Listener fatigue: what does it really mean?


Okay, so I used to think that listener fatigue meant that your ears just kind of got tired from listening to speakers that were overly bright. I don't have a good understanding of the make up of an ear, but I believe there are muscles in an ear that, I guess, expand and contract while we listen to music and I figured that's what it meant to have listener fatigue. Now, I'm thinking that listener fatigue is maybe more than your ears just getting tired but actually, your whole body getting tired and feeling drained. I experienced this time and time again listening to my paradigm studio's. They are somewhat bright and provide quite a bit of detail in my oppinion, so I'm wondering if, since there was such a great amount of detail coming through, that it was physically draining because I'm sitting there analyzing everything that's coming through the speakers. I would wake up and first thing in the morning, grab a cup of coffee and start listening to music (my daily routine) and 20-30 minutes later start nodding off and I couldn't figure out what was going on. I've been sitting here this morning listening to my new vandersteen's for two hours and can't get enough. I feel like I could listen all day and that I'm almost energized from listening vs. drained.

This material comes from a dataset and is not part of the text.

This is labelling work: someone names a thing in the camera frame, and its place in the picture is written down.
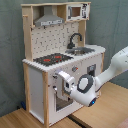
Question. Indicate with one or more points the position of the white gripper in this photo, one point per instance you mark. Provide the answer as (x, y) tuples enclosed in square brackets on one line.
[(65, 83)]

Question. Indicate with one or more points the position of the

Soooo, what are your oppinions about what listener fatigue is and why it's caused?
b_limo
I would second Brauser's suggestion that you may simply have the volume up too high. A great many audiophiles love to listen at a very high volume level, which will definitely lead to listening fatigue much quicker than listening at reasonable levels. I posted a thread several months back about volume levels and hearing loss, you might want to search for that under my moniker and check it out.
Soooo, what are your oppinions about what listener fatigue is and why it's caused?

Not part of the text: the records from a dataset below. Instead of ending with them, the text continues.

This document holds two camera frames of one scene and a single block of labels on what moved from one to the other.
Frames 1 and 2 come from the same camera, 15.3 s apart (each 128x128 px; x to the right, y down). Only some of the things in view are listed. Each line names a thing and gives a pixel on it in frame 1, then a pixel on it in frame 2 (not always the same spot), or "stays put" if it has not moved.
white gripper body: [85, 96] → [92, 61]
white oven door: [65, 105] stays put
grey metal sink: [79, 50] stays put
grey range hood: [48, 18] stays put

I feel listening fatigue is a mental and/or emotional sense of being, not so much a physical issue with the ears. I find it most commonly occurs with me when my system has taken a turn towards a more resolving, clinical, analytical type of sound. Detail, detail everywhere, mental stimulation overload leads me towards shorter and shorter listening sessions. Sometimes leading me to not firing up the rig at all. The mind is burning up trying to take in all of this information and detail.

The cure is to remove the gear, cables, etc. that led to this hyper-detail sound in the first place and replace them with more musical pieces.
It's funny that I think I might be a detail freak. I love detail, but I'm not so sure that I prefer "dry" and "clinical" and I think that's actually slightly what I have. I think Jmcgrogan hit the nail on the head when he said that it's stimulation overload that sometimes leads to listener fatigue.

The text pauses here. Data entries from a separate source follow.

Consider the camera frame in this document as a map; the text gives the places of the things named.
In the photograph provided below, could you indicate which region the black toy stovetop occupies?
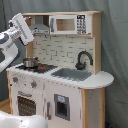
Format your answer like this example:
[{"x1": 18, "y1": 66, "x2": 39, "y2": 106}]
[{"x1": 18, "y1": 63, "x2": 55, "y2": 73}]

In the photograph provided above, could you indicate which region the toy oven door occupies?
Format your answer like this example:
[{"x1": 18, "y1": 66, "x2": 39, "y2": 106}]
[{"x1": 13, "y1": 90, "x2": 43, "y2": 116}]

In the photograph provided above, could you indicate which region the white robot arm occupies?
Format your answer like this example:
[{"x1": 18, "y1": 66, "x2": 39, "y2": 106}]
[{"x1": 0, "y1": 13, "x2": 48, "y2": 128}]

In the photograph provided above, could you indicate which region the grey ice dispenser panel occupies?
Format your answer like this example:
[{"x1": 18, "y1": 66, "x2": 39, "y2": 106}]
[{"x1": 54, "y1": 94, "x2": 70, "y2": 120}]

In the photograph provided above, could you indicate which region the black toy faucet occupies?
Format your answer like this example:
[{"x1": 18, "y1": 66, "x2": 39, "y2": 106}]
[{"x1": 75, "y1": 51, "x2": 93, "y2": 70}]

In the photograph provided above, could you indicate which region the silver toy pot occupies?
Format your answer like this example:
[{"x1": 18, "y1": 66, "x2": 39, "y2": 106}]
[{"x1": 23, "y1": 57, "x2": 38, "y2": 68}]

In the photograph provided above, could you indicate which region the left red stove knob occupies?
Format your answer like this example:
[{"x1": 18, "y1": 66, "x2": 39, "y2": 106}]
[{"x1": 13, "y1": 77, "x2": 18, "y2": 83}]

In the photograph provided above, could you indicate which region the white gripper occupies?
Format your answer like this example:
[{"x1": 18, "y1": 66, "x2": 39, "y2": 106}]
[{"x1": 9, "y1": 13, "x2": 34, "y2": 45}]

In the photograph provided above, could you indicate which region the toy microwave door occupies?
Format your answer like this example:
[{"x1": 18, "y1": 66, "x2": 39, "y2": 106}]
[{"x1": 48, "y1": 14, "x2": 92, "y2": 35}]

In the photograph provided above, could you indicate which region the right red stove knob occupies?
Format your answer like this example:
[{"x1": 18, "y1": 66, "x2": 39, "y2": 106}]
[{"x1": 31, "y1": 81, "x2": 37, "y2": 88}]

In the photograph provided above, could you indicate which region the grey range hood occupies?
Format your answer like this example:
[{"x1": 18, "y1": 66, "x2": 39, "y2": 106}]
[{"x1": 34, "y1": 24, "x2": 49, "y2": 34}]

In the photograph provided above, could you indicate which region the grey cabinet door handle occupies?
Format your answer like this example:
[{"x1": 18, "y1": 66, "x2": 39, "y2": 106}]
[{"x1": 47, "y1": 102, "x2": 51, "y2": 120}]

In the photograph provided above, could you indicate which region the grey toy sink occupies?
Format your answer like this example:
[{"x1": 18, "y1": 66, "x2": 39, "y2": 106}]
[{"x1": 52, "y1": 68, "x2": 92, "y2": 81}]

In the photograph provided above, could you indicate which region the red stove knob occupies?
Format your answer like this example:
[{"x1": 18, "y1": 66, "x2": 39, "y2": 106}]
[
  {"x1": 31, "y1": 81, "x2": 37, "y2": 88},
  {"x1": 13, "y1": 77, "x2": 18, "y2": 83}
]

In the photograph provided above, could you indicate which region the wooden toy kitchen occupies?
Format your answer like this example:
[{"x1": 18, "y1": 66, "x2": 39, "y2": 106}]
[{"x1": 8, "y1": 11, "x2": 114, "y2": 128}]

So this leads me to another question: can you have all the "juicy" detail, and yet have a warm sound too? I really enjoy pinpoint imaging and detail but I'm wondering now if a "musical" sound backs off the detail and pinpoint imaging that I've grown to love. I see how people can collect enough gear for two or three nice systems and end up keeping it all. It's like having the truck for camping, the sports car for track days and canyon carving, and then the luxury seden for cruising.
B, quit over analyzing this stuff. You will soon grow tired of listening and start doing something really lame, like watching Dancing With the Stars.
Over drive your amp even just a little bit and those low distortion figures will increase exponentially in some cases. In any case it's going to be distortion that causes fatigue. Usually when it's turned up loud. Odd order harmonics and IMD typically.